Ambos sabemos que no vas a leer esto. Quizá tardes un par de párrafos más, pero entonces cerrarás la ventana del blog y, simplemente, te pondrás a hacer otra cosa. Evidentemente, es culpa mía. Totalmente culpa mía.

sábado, 16 de marzo de 2013

Billetes de nadie

Primera botella de Gran Reserva, cuidada en la bodega haría décadas. Una copa, un posavasos de mimbre. Ya le cuesta abrirla, aunque ese mismo sacacorchos haya abiertos los mejores vinos que jamás haya probado, hasta donde le alcanza la memoria. Un televisor apagado, un comedor deshabitado, un butacón de cuero. Sírvese el vino y arrima la copa a sus labios, pintados con el mejor carmín de fiesta; allí no había ninguna. Su mejor vestido, en el que se embutía ella y sus decenas de kilos de más: un Versace a medida, negro, de larga cola y pronunciado escote. Su cuerpo se había deformado de forma grotesca en los últimos veinte años, desde que se quedó sola en aquella excesiva vida, que a diferencia del vestido, le quedaba grande. Sus mejores joyas, que se hundían en su flácido cuello y en sus desdibujadas muñecas. Unos rubíes pendían de sus lóbulos, descolgados y sufrientes. Maquillada tras una máscara que para nada escondía su rostro falto de alegría y colágeno. Miedo. Miedo  a sí misma y a su presente.
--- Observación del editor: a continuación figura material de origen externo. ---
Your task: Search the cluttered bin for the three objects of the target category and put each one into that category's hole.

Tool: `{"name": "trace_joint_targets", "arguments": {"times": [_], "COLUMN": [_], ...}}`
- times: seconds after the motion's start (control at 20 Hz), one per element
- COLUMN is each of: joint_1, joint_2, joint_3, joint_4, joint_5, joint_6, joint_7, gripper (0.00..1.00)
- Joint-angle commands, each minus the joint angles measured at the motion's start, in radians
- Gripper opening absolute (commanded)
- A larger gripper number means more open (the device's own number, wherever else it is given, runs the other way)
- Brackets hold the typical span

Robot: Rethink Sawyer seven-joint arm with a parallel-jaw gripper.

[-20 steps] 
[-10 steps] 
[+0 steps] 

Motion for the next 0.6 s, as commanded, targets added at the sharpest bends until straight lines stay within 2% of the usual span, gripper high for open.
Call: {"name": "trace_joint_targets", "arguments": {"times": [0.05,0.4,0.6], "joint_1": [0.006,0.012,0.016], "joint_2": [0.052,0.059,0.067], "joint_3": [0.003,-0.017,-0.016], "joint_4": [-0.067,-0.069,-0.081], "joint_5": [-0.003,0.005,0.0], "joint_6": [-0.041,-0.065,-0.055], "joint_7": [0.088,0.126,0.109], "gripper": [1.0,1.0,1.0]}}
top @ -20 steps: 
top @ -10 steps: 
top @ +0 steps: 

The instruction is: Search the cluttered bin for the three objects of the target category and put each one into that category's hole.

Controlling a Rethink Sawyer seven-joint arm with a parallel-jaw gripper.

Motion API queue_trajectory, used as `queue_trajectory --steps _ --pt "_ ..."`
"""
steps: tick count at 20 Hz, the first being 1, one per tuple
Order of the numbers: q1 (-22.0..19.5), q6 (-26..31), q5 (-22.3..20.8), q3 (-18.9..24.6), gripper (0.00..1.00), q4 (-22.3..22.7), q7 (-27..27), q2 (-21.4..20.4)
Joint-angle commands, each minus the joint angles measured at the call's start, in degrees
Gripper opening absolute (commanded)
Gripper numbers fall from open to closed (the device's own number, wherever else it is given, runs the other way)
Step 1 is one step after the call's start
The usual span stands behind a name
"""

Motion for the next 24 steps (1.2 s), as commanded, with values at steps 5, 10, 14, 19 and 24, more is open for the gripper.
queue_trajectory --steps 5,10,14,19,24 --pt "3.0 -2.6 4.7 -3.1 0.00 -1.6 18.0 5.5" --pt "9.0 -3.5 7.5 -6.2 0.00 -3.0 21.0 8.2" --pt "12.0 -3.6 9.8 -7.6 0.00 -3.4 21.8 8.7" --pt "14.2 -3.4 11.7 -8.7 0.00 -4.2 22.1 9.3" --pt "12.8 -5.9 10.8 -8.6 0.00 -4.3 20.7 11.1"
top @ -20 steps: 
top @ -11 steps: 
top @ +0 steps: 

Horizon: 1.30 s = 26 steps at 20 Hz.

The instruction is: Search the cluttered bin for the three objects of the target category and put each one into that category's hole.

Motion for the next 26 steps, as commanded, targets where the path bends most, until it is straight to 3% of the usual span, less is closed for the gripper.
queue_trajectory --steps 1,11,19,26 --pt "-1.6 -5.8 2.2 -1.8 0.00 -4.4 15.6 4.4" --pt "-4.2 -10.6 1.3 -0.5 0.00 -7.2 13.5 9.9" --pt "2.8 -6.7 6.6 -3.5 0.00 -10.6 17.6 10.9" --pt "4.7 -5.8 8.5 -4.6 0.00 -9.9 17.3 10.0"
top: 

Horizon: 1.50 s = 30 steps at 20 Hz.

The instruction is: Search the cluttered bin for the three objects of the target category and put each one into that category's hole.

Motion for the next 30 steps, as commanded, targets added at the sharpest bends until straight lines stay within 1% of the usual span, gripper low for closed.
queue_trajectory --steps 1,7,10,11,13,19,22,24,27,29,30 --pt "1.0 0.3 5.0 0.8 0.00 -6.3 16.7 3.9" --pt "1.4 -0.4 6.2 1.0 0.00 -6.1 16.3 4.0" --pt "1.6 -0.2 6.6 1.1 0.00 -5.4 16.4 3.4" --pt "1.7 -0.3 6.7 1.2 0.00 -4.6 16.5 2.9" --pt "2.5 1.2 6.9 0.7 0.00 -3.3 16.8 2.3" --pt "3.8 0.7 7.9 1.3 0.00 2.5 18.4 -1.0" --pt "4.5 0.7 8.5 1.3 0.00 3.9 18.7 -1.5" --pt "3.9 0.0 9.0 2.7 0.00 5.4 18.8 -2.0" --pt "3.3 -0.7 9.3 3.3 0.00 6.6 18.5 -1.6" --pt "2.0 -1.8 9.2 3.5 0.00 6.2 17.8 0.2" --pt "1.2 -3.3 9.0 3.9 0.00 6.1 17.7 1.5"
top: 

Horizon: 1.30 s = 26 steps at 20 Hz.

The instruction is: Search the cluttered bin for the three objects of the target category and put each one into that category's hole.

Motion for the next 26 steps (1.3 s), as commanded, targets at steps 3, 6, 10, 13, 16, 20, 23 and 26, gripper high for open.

Una capa de polvo perfectamente palpable vestía la inmensa habitación. La casa olía a cerrado; todo estaba inmóvil, excepto el trayecto entre el comedor y su habitación de matrimonio, en el piso superior. De vez en cuando bajaba a la bodega o entraba en la cocina, pero el resto de habitaciones quedaban olvidadas tras sus respectivas puertas de arce.

Ningún vecino y todos sabían que seguía allí, tanto ella como su revuelo de billetes clasificado debajo del colchón. Nunca se fió de los bancos, aunque ella era más avariciosa si cabe. ¿Pero de qué le servía? No tenía más gastos que los que su cuerpo le exigía tener. Pedía que le trajeran la compra a casa, no salía para nada. ¿Enfermedades? Quizá ya las tenía todas. ¿Limpieza? Ninguna, innecesaria.

Se descontó de su edad, del reloj, sin pila, y del calendario, estancado en algún mes pasado. No había en su vida noches y días: el tiempo fluía lento como una apisonadora estropeada. Las persianas estaban atrancadas hacía a saber de tiempo. Dormía cuando tenía sueño, y se levantaba cuando podía. Estaba más que sola, porque el dinero, más que otorgar compañía, le recordaba que era lo único que tenía. Nunca se acabaría. Su soledad no tenía fin.